*WHAT YOU ARE ASKED TO DO*. Count every line of the material that holds the string "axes". Respond with the total only.

*RAW DATA*.
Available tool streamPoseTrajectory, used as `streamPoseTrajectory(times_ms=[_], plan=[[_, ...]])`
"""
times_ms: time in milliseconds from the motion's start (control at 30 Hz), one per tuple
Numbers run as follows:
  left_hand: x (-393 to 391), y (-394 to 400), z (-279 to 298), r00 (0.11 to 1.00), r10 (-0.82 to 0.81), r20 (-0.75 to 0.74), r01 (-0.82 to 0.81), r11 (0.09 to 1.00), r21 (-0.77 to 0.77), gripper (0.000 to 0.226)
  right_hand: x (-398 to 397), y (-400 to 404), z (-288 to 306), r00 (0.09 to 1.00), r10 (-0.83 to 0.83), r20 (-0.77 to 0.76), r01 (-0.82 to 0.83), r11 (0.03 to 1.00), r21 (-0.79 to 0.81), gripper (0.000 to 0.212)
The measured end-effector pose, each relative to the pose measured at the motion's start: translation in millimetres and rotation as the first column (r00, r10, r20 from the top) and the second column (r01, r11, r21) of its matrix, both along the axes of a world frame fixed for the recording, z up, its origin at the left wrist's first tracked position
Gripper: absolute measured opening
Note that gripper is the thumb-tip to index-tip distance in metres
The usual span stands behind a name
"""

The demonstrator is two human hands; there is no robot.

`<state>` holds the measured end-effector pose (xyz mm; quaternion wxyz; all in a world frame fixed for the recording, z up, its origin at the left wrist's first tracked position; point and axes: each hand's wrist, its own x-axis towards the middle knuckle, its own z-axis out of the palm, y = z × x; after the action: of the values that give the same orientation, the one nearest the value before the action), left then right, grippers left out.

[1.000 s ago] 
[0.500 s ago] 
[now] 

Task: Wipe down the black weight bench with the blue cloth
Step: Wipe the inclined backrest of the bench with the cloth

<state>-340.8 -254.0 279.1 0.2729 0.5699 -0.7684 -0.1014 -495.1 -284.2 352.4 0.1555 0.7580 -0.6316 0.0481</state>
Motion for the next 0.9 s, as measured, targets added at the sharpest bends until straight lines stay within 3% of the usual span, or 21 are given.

*YOUR SOLUTION*. 2